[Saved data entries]
───

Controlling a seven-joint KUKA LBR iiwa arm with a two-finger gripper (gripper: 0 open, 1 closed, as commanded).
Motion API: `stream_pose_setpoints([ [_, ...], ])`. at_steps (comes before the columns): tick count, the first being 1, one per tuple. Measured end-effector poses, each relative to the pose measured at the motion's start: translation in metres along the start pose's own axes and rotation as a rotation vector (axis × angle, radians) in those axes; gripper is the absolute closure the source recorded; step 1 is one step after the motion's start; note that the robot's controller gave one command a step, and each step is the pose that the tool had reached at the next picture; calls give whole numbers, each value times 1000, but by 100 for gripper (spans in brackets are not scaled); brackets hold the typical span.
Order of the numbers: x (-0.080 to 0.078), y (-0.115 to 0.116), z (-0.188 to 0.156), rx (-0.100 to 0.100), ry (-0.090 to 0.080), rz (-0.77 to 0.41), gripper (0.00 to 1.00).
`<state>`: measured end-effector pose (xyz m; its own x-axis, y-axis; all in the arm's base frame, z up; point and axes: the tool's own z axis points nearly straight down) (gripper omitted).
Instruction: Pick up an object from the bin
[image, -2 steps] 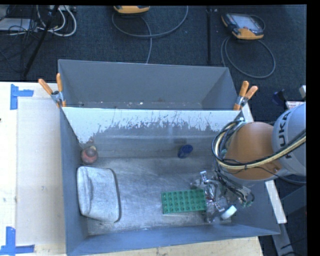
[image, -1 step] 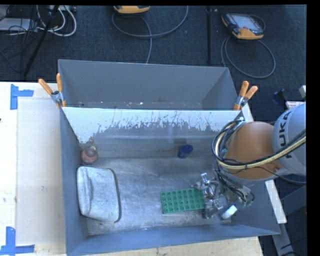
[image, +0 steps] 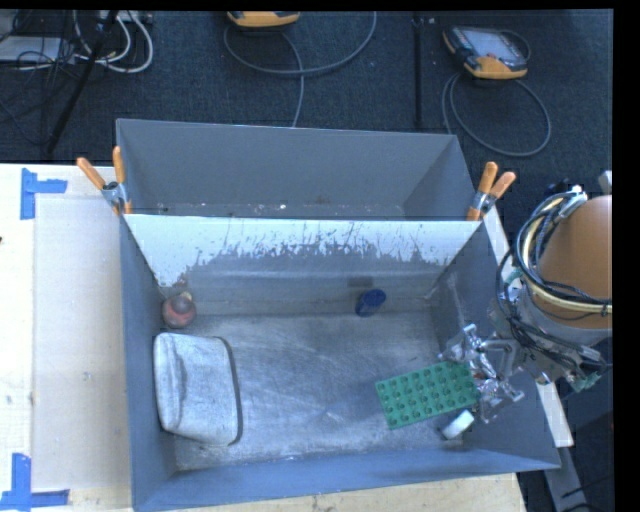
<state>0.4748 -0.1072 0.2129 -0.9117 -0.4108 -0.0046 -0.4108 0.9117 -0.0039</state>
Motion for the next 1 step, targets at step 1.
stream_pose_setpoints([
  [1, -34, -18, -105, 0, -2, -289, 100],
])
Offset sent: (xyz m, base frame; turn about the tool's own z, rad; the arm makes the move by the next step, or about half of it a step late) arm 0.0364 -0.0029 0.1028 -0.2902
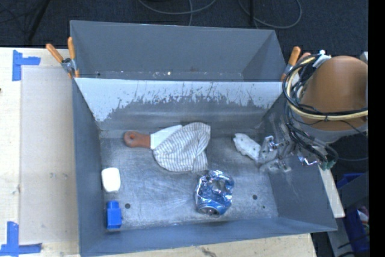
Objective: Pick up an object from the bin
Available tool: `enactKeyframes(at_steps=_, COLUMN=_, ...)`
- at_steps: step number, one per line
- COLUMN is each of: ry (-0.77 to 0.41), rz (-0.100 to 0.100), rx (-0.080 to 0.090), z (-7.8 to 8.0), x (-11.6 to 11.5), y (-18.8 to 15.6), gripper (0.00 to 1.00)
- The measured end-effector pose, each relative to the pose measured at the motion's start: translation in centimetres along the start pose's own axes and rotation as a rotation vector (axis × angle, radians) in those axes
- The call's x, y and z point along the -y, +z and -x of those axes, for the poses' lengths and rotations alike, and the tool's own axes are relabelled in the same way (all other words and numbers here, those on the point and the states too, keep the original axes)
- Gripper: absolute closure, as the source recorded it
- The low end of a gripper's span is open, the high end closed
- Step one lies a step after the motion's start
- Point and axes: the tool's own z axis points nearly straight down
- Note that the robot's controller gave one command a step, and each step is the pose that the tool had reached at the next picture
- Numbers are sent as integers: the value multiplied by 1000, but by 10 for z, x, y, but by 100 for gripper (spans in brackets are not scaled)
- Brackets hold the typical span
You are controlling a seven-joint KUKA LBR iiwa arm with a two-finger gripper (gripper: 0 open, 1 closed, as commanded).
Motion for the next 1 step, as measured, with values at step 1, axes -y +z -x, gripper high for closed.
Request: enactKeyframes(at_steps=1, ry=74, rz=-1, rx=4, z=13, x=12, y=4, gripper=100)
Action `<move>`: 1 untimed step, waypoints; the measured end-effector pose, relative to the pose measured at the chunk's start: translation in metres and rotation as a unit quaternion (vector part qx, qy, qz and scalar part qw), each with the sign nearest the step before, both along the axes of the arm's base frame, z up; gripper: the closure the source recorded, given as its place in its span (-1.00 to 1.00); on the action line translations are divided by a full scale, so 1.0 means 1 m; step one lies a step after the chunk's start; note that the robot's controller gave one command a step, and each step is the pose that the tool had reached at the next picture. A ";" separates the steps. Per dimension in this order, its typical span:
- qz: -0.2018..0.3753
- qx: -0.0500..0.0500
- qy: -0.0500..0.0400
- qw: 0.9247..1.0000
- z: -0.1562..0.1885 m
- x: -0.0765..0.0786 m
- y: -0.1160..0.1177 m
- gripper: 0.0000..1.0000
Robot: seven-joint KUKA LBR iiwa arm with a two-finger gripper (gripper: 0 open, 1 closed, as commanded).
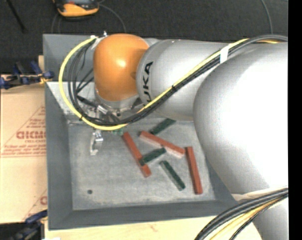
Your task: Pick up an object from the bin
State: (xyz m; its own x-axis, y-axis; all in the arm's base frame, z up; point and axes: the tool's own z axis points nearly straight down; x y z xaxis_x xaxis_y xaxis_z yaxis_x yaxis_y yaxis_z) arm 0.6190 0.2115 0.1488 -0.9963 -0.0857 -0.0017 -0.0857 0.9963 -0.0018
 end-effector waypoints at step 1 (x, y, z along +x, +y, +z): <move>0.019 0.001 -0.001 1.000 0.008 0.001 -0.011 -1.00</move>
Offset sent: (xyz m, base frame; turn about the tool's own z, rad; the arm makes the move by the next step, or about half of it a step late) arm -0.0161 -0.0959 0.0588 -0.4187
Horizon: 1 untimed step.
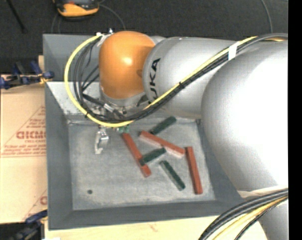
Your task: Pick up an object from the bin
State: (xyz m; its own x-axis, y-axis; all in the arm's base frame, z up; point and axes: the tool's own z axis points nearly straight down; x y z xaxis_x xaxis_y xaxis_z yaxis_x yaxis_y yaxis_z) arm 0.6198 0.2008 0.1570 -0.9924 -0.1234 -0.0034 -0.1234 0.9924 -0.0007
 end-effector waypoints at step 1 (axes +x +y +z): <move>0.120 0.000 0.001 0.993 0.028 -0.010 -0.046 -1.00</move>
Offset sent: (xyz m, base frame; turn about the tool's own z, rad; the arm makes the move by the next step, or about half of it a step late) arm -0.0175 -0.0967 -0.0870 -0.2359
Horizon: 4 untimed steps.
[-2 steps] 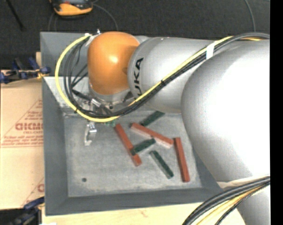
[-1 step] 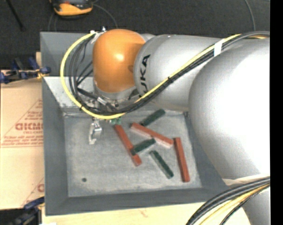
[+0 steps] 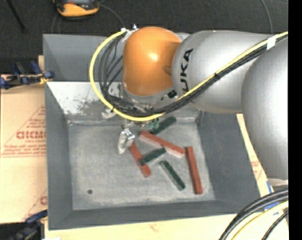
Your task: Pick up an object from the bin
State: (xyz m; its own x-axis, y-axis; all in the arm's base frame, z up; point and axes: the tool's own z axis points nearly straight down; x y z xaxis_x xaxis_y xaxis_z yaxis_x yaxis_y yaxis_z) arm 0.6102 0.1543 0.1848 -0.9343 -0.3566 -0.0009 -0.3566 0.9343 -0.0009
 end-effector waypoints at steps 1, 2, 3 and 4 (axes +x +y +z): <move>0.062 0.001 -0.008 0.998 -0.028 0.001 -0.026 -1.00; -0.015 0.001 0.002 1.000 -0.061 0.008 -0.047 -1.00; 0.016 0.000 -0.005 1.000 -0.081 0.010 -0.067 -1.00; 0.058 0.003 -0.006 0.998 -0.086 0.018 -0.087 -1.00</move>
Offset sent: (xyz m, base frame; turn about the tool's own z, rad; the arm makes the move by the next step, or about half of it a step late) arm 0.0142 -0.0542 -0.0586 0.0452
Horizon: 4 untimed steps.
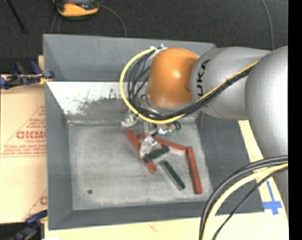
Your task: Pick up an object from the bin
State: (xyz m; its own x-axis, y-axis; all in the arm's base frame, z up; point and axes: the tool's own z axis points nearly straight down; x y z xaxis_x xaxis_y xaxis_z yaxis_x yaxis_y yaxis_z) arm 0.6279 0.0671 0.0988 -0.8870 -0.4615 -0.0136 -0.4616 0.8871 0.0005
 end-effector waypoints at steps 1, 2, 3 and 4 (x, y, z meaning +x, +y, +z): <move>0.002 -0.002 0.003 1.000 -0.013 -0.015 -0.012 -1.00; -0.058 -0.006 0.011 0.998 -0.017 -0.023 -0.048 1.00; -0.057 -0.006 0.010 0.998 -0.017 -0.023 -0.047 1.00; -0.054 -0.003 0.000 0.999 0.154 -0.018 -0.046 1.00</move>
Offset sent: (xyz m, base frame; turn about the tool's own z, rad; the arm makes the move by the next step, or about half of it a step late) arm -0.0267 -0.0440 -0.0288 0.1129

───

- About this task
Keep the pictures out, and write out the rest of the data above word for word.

- Expected output
Controlling a seven-joint KUKA LBR iiwa arm with a two-finger gripper (gripper: 0 open, 1 closed, as commanded).
Motion API: `stream_pose_setpoints([ [_, ...], ])`. at_steps (comes before the columns): tick count, the first being 1, one per tuple. Measured end-effector poses, each relative to the pose measured at the motion's start: translation in metres along the start pose's own axes and rotation as a rotation vector (axis × angle, radians) in those axes; gripper is the absolute closure the source recorded; step 1 is one step after the motion's start; note that the robot's controller gave one command a step, and each step is the pose that the tool had reached at the next picture; calls give whole numbers, each value times 1000, but by 100 for gripper (spans in brackets are not scaled); brackets hold the typical span.
Order of the numbers: x (-0.080 to 0.078), y (-0.115 to 0.116), z (-0.188 to 0.156), rx (-0.100 to 0.100), ry (-0.090 to 0.080), rz (-0.77 to 0.41), gripper (0.00 to 1.00).
`<state>`: measured end-effector pose (xyz m; its own x-axis, y-axis; all in the arm's base frame, z up; point and axes: the tool's own z axis points nearly straight down) (gripper omitted).
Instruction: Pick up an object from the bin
[image, -2 steps] 
[image, -1 step] 
[image, +0 steps] 
<state>0.4748 -0.1072 0.2129 -0.9117 -0.4108 -0.0046 -0.4108 0.9117 -0.0039</state>
Motion for the next 1 step, targets at step 1.
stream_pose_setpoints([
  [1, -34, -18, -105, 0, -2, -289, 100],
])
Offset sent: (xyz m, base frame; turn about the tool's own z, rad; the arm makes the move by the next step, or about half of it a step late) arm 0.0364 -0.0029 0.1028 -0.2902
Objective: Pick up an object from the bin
Available tool: `enactKeyframes(at_steps=_, COLUMN=_, ...)`
- at_steps: step number, one per line
- COLUMN is each of: ry (-0.77 to 0.41), rz (-0.100 to 0.100), rx (-0.080 to 0.090), z (-7.8 to 8.0), x (-11.6 to 11.5), y (-18.8 to 15.6), gripper (0.00 to 1.00)
- The measured end-effector pose, each relative to the pose measured at the motion's start: translation in centimetres along the start pose's own axes and rotation as a rotation vector (axis × angle, radians) in those axes
- The call's x, y and z point along the -y, +z and -x of those axes, for the poses' lengths and rotations alike, and the tool's own axes are relabelled in the same way (all other words and numbers here, those on the point and the states too, keep the original axes)
- Gripper: absolute closure, as the source recorded it
- The low end of a gripper's span is open, the high end closed
- Step one lies a step after the motion's start
- Point and axes: the tool's own z axis points nearly straight down
- Note that the robot's controller gave one command a step, and each step is the pose that the tool had reached at the next picture
- Numbers are sent as integers: the value multiplied by 1000, but by 10 for z, x, y, but by 100 for gripper (spans in brackets are not scaled)
- Brackets hold the typical span
You are controlling a seven-joint KUKA LBR iiwa arm with a two-finger gripper (gripper: 0 open, 1 closed, as commanded).
Motion for the next 1 step, as measured, with values at step 1, axes -y +z -x, gripper high for closed.
Request: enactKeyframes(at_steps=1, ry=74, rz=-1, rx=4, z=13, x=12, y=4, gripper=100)
Action `<move>`: 1 untimed step, waypoints; the measured end-effector pose, relative to the pose measured at the chunk's start: translation in metres and rotation as a unit quaternion (vector part qx, qy, qz and scalar part qw), each with the sign nearest the step before, both along the axes of the arm's base frame, z up; gripper: the closure the source recorded, given as its place in its span (-1.00 to 1.00); on the action line translations are divided by a full scale, so 1.0 means 1 m; step one lies a step after the chunk's start; note that the robot's controller gave one command a step, and each step is the pose that the tool had reached at the next picture. A ";" separates the steps. Per dimension in this order, its typical span:
- qz: -0.2018..0.3753
- qx: -0.0500..0.0500
- qy: -0.0500..0.0400
- qw: 0.9247..1.0000
- z: -0.1562..0.1885 m
- x: -0.0765..0.0786 m
- y: -0.1160..0.1177 m
- gripper: 0.0000..1.0000
Robot: seven-joint KUKA LBR iiwa arm with a two-finger gripper (gripper: 0 open, 1 closed, as commanded).
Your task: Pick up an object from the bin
State: (xyz m; its own x-axis, y-axis; all in the arm's base frame, z up; point and axes: the tool's own z axis points nearly straight down; x y z xaxis_x xaxis_y xaxis_z yaxis_x yaxis_y yaxis_z) arm 0.6190 0.2115 0.1488 -0.9963 -0.0857 -0.0017 -0.0857 0.9963 -0.0018
 end-effector waypoints at step 1 (x, y, z along +x, +y, +z): <move>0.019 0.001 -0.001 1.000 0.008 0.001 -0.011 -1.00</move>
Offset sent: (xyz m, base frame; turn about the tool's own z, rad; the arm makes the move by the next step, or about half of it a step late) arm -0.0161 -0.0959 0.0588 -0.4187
Horizon: 1 untimed step.
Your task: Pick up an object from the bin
State: (xyz m; its own x-axis, y-axis; all in the arm's base frame, z up; point and axes: the tool's own z axis points nearly straight down; x y z xaxis_x xaxis_y xaxis_z yaxis_x yaxis_y yaxis_z) arm 0.6198 0.2008 0.1570 -0.9924 -0.1234 -0.0034 -0.1234 0.9924 -0.0007
 end-effector waypoints at step 1 (axes +x +y +z): <move>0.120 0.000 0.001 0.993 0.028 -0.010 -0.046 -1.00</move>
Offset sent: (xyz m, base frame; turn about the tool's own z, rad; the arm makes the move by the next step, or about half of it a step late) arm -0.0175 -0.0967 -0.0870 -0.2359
Horizon: 4 untimed steps.
[-2 steps] 
[-1 step] 
[+0 steps] 
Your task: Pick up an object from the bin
State: (xyz m; its own x-axis, y-axis; all in the arm's base frame, z up; point and axes: the tool's own z axis points nearly straight down; x y z xaxis_x xaxis_y xaxis_z yaxis_x yaxis_y yaxis_z) arm 0.6102 0.1543 0.1848 -0.9343 -0.3566 -0.0009 -0.3566 0.9343 -0.0009
 end-effector waypoints at steps 1, 2, 3 and 4 (axes +x +y +z): <move>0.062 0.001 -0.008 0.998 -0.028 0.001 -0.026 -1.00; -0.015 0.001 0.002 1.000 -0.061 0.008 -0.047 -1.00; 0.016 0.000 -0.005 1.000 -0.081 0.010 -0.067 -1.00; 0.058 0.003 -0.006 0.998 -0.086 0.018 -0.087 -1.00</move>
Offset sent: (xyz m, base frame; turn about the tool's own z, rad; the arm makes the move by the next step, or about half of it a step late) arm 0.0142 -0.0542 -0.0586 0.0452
Horizon: 4 untimed steps.
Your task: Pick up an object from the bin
State: (xyz m; its own x-axis, y-axis; all in the arm's base frame, z up; point and axes: the tool's own z axis points nearly straight down; x y z xaxis_x xaxis_y xaxis_z yaxis_x yaxis_y yaxis_z) arm 0.6279 0.0671 0.0988 -0.8870 -0.4615 -0.0136 -0.4616 0.8871 0.0005
 end-effector waypoints at steps 1, 2, 3 and 4 (x, y, z meaning +x, +y, +z): <move>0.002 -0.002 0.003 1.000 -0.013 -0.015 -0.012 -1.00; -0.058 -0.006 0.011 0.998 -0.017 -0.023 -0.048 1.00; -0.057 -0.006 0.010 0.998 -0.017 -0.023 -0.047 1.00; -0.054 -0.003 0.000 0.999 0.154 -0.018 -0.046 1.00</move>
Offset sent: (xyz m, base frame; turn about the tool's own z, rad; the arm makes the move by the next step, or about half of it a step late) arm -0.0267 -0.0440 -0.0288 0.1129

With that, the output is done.